- Work required:
Copy each line of the following material that has the string "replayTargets".

- Collected data:

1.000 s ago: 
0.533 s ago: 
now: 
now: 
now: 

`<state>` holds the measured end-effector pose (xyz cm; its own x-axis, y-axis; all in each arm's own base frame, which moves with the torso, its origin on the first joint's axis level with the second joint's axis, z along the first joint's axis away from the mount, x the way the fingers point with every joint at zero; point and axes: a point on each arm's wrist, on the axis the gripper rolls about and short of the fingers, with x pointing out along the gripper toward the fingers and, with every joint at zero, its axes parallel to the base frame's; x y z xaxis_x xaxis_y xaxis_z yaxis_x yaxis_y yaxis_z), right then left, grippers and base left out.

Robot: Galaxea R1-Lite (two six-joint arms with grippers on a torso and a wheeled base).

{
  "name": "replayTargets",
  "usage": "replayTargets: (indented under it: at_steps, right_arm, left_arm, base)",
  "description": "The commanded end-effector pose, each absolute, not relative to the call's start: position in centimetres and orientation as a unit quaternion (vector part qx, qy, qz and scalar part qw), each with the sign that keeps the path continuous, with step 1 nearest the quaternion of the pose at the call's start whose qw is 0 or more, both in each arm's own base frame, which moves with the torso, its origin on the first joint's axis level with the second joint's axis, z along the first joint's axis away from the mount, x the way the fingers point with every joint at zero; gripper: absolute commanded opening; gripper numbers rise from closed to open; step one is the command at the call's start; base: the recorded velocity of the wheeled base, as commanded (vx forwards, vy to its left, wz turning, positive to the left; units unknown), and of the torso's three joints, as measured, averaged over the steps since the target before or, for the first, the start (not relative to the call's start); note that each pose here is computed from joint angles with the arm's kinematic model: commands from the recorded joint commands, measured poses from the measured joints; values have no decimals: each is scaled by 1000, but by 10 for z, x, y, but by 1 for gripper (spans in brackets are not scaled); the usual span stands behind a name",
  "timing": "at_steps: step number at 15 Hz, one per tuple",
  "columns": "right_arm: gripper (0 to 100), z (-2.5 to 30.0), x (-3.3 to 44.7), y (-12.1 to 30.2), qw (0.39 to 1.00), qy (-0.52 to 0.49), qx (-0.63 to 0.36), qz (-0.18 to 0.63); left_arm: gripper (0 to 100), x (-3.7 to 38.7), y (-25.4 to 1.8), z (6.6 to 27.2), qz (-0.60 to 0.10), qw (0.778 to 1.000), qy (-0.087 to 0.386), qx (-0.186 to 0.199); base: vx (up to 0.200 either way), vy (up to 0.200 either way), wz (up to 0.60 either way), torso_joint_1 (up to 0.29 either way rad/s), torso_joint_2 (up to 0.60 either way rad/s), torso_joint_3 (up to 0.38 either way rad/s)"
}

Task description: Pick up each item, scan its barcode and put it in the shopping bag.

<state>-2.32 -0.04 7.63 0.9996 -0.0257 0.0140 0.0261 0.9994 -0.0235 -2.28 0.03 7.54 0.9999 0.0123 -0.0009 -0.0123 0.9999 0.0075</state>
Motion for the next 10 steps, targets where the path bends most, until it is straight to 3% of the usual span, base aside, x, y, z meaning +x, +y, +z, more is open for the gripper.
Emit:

- Exercise result:
  "name": "replayTargets",
  "usage": "replayTargets: (indented under it: at_steps, right_arm, left_arm, base)",

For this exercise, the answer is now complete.